Wednesday, October 5, 2011

Decline of Human Violence

History and the Decline of Human Violence - Scientific American 10/4/11

Really great Q and A with Steven Pinker, professor of psychology at Harvard and author. I always thought it was curious when people would claim we live in such a violent world, but all of the things I have studied about our human history shows that we were far more barbaric towards each other in the past than we are now and there is simply no comparison. You hear this a lot from the religious groups because this helps them sort out the "end times" prophecies in their heads, but they neglect how awful we actually used to be to each other. As Pinker states, "the statistics suggest that this may be the most peaceable time in our species' existence". Perhaps as the world gets smaller and people get more inter-connected with the rest of the planet, it appears more violent because we are actually exposed to everything at once, but the over-all effect on an individual is far better than it has ever been. We see it in the streets down in lower Manhattan, and we see it in the Arab spring, popular uprisings of non-violence like we've never seen before. People don't want to kill each other, they want to be free to do as they wish to make a better life and we are willing to work with others to make it good for all.

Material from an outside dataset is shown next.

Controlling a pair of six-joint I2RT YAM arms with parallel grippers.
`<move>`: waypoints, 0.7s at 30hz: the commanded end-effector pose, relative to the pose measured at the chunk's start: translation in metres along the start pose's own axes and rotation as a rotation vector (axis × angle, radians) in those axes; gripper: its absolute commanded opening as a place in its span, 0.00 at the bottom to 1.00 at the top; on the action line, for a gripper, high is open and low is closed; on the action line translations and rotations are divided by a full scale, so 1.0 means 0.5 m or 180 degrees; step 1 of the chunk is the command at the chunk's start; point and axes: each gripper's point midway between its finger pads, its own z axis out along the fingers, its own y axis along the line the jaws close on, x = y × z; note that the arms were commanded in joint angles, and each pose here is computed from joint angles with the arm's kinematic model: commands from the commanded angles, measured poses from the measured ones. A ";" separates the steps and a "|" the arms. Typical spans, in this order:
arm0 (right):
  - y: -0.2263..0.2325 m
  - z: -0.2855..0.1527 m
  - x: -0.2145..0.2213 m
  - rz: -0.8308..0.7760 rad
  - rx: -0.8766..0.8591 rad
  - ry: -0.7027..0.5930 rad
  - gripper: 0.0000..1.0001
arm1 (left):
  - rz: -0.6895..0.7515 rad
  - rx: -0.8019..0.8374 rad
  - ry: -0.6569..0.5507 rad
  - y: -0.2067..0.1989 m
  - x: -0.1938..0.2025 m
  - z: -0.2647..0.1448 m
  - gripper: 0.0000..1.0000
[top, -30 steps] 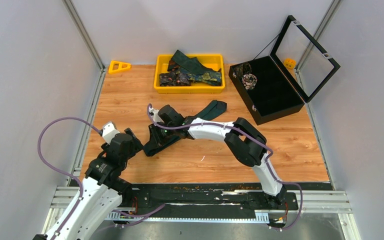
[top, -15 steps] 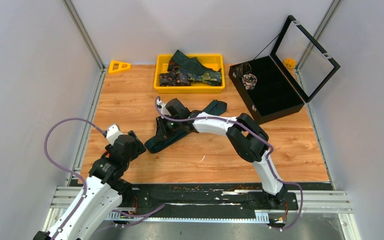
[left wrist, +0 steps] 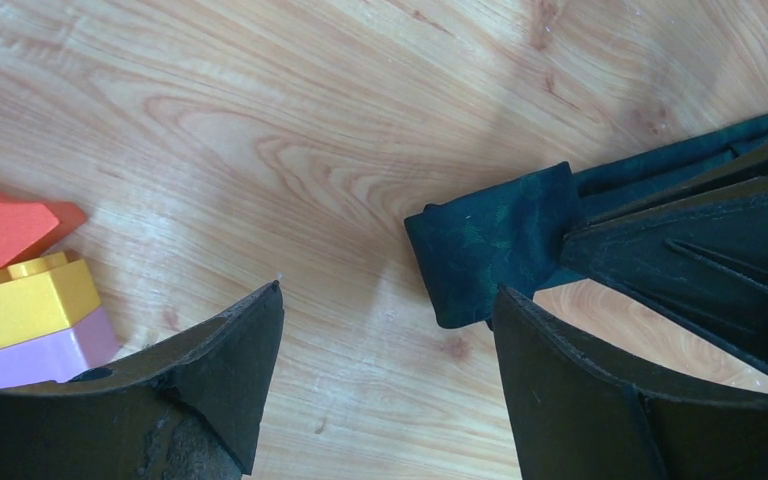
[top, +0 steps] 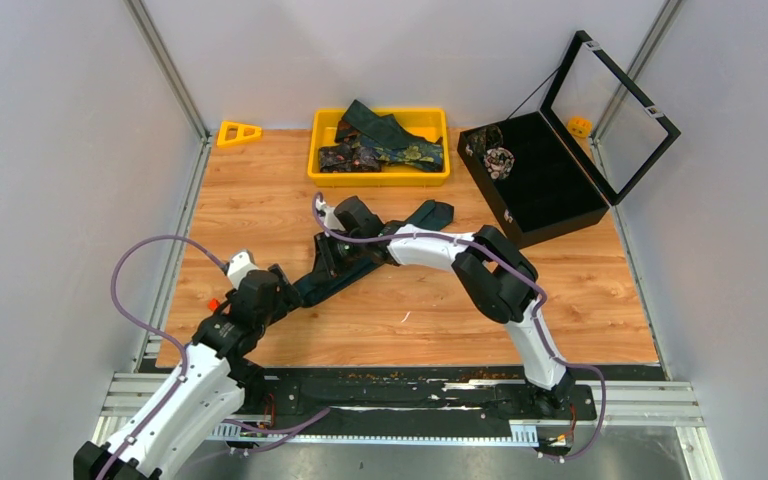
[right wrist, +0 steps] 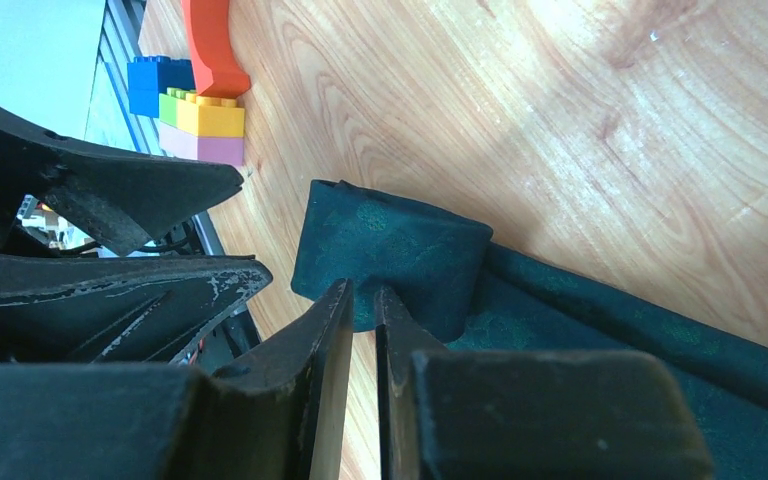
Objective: Roll the ties
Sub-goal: Roll the tie at the center of the board.
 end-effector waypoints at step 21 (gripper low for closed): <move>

accounts of daily life in medieval and early modern Europe reveal a society soaked in blood and gore. Medieval knights—whom today we would call warlords—fought their numerous private wars with a single strategy: kill as many of the opposing knight’s peasants as possible. Religious instruction included prurient descriptions of how the saints of both sexes were tortured and mutilated in ingenious ways. Corpses broken on the wheel, hanging from gibbets, or rotting in iron cages where the sinner had been left to die of exposure and starvation were a common part of the landscape. For entertainment, one could nail a cat to a post and try to head-butt it to death, or watch a political prisoner get drawn and quartered, which is to say partly strangled, disemboweled, and castrated before being decapitated. So many people had their noses cut off in private disputes that medical textbooks had procedures that were alleged to grow them back.